Excerpts from a dataset:

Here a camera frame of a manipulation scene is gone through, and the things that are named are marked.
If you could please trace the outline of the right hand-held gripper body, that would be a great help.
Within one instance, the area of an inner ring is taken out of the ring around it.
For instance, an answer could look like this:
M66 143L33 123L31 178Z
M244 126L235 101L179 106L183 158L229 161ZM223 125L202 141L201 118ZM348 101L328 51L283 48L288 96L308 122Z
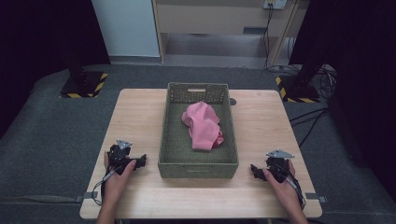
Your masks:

Aim of the task:
Look through the entries above. Extract each line with the word "could".

Reply:
If you could please trace the outline of the right hand-held gripper body, that would be a great help.
For instance, an answer could look like this:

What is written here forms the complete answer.